No final de 2016, pedi demissão de uma grande agência onde trabalhava. Não preciso me apegar aos motivos, apenas ao fato de que não estava feliz - e não deveria ser esse o critério pra todas as nossas escolhas? 

Não tinha planos, não sabia o que queria. Mas sabia o que não queria, e isso já era meio caminho andado. Comecei o ano de 2017 sem saber o que iria me acontecer, o que seria motivo de desespero para a metódica e controladora “eu de 2016”. Mas, neste novo momento, aquilo me pareceu uma forma de trazer mais paz à minha vida, e menos cobrança.

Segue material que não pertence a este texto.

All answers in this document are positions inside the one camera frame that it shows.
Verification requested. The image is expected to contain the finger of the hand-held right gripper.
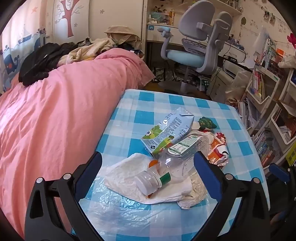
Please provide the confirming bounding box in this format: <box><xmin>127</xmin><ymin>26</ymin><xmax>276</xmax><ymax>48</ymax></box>
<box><xmin>268</xmin><ymin>163</ymin><xmax>293</xmax><ymax>186</ymax></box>

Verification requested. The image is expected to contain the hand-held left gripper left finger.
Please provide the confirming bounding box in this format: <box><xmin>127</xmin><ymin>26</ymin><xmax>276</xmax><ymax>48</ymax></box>
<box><xmin>24</xmin><ymin>151</ymin><xmax>103</xmax><ymax>241</ymax></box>

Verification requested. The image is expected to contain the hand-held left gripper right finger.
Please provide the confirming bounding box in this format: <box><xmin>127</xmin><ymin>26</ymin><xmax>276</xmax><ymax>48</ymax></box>
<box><xmin>194</xmin><ymin>151</ymin><xmax>271</xmax><ymax>241</ymax></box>

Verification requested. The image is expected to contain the red orange snack wrapper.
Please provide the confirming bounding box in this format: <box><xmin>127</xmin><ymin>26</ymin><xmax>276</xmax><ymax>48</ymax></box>
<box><xmin>205</xmin><ymin>132</ymin><xmax>230</xmax><ymax>171</ymax></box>

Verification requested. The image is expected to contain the clear plastic bottle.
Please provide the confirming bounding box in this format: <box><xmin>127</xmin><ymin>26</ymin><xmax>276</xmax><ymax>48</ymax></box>
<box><xmin>134</xmin><ymin>133</ymin><xmax>212</xmax><ymax>196</ymax></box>

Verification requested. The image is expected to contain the large white tissue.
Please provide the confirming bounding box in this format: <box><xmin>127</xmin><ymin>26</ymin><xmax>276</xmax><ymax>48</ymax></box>
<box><xmin>104</xmin><ymin>153</ymin><xmax>193</xmax><ymax>205</ymax></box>

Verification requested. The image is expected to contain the crumpled white tissue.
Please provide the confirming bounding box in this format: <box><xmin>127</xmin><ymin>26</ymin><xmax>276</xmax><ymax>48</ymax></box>
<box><xmin>178</xmin><ymin>171</ymin><xmax>209</xmax><ymax>209</ymax></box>

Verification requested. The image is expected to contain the blue yellow box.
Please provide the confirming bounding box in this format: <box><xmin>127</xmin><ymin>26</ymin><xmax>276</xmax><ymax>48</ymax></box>
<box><xmin>285</xmin><ymin>145</ymin><xmax>296</xmax><ymax>167</ymax></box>

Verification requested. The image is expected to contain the row of books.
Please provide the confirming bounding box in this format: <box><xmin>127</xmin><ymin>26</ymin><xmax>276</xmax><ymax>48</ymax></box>
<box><xmin>251</xmin><ymin>70</ymin><xmax>266</xmax><ymax>100</ymax></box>
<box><xmin>253</xmin><ymin>131</ymin><xmax>278</xmax><ymax>168</ymax></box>

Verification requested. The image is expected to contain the green crumpled wrapper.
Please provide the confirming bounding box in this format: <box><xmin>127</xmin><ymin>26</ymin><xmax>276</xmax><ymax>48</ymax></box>
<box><xmin>193</xmin><ymin>116</ymin><xmax>218</xmax><ymax>132</ymax></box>

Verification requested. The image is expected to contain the blue green milk carton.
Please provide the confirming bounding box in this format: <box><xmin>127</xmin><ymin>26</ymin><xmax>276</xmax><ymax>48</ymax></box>
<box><xmin>141</xmin><ymin>107</ymin><xmax>195</xmax><ymax>158</ymax></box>

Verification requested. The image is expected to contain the pink blanket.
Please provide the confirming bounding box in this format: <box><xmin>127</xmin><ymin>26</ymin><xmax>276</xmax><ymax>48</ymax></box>
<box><xmin>0</xmin><ymin>50</ymin><xmax>156</xmax><ymax>239</ymax></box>

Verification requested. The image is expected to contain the white bookshelf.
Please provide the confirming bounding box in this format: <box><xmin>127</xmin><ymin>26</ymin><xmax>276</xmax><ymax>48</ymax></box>
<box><xmin>240</xmin><ymin>62</ymin><xmax>296</xmax><ymax>168</ymax></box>

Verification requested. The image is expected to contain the blue checkered tablecloth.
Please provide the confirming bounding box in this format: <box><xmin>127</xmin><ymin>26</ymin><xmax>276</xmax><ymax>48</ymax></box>
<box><xmin>72</xmin><ymin>89</ymin><xmax>271</xmax><ymax>241</ymax></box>

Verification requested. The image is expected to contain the white drawer cabinet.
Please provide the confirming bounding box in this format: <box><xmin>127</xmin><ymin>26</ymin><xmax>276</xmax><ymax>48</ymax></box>
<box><xmin>208</xmin><ymin>67</ymin><xmax>234</xmax><ymax>100</ymax></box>

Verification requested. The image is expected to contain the clear plastic bag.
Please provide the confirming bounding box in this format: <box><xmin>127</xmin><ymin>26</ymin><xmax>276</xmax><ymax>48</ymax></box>
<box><xmin>228</xmin><ymin>70</ymin><xmax>253</xmax><ymax>103</ymax></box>

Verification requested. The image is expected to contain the white cloth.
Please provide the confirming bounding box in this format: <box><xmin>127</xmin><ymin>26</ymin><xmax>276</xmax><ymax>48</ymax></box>
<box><xmin>277</xmin><ymin>55</ymin><xmax>296</xmax><ymax>69</ymax></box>

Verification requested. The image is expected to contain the white printer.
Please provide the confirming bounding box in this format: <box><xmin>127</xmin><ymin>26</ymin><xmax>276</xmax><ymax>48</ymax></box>
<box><xmin>224</xmin><ymin>60</ymin><xmax>253</xmax><ymax>79</ymax></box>

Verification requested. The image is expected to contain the black clothing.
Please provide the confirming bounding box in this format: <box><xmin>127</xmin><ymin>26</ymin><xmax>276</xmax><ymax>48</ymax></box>
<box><xmin>18</xmin><ymin>43</ymin><xmax>79</xmax><ymax>86</ymax></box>

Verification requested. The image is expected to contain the leaning books group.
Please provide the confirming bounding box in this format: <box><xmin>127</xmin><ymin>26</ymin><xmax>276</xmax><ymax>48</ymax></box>
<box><xmin>253</xmin><ymin>30</ymin><xmax>278</xmax><ymax>68</ymax></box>

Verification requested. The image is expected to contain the beige clothing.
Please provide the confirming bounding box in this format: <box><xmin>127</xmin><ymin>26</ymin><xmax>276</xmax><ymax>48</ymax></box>
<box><xmin>58</xmin><ymin>38</ymin><xmax>118</xmax><ymax>66</ymax></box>

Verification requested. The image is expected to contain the grey desk chair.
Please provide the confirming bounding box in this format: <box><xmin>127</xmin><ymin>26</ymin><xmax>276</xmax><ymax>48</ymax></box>
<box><xmin>157</xmin><ymin>0</ymin><xmax>234</xmax><ymax>93</ymax></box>

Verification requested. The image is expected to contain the tan cloth bag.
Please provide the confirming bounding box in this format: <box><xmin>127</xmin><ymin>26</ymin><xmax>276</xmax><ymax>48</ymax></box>
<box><xmin>104</xmin><ymin>25</ymin><xmax>142</xmax><ymax>50</ymax></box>

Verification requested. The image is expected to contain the white desk with shelves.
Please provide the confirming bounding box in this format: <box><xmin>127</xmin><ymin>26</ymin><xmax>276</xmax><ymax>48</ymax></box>
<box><xmin>143</xmin><ymin>0</ymin><xmax>243</xmax><ymax>61</ymax></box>

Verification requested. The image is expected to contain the whale printed curtain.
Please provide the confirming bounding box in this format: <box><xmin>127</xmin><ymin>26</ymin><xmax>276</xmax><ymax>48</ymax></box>
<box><xmin>0</xmin><ymin>0</ymin><xmax>56</xmax><ymax>93</ymax></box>

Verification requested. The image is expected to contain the white wardrobe with tree decal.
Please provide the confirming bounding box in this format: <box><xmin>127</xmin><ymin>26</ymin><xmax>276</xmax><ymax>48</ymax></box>
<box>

A verdade é que achei que, um belo dia, me viria uma "luz" dizendo “vai fazer brigadeiro gourmet!” Ou “seu futuro é trabalhar como personal organizer!”

Reaprendi a fazer as coisas sem pressa, sem atropelo. Aprendi a gostar de ficar em casa e de cuidar dela. Comecei a cozinhar e viver o milagre de transformar 50 reais no sacolão em comida pra semana toda. Voltei a ler. Comecei a meditar. Saía pra passear pela cidade e relembrei a quantidade de programas gratuitos em São Paulo.

Entendi que era possível viver uma vida muito mais simples, com menos coisas, menos gastos, e ainda assim ser muito feliz. Na verdade, os primeiros 6 meses de 2017 foram os mais felizes que já vivi até hoje, desde que me lembro. 

E (aquele lance da "luz"), ao longo desses meses, retomei o sonho antigo de viver em Madri. Desde a minha primeira viagem sozinha, quando fui pra Espanha em 2013, me encantei demais com o país, e coloquei na cabeça que queria morar ali. Mas ficou aquele sonho de prateleira (lembra que me faltava tempo até pra pensar?), que nunca nem chegou a ir pro papel.

Pois bem, agora era a hora de ir pro papel, literalmente

Comprei uma cartolina, escrevi bem grande no meio ˜Madrid 2017˜, e ali comecei a desenhar meu projeto pessoal. De que precisava para arrumar um emprego? Que medidas eu teria que tomar para me preparar - vender carro, alugar apartamento, organizar coisas de banco e saúde? Até mesmo, de quem precisava me despedir? Tudo isso foi colocado no papel e concluído, item a item, a caminho da minha realização.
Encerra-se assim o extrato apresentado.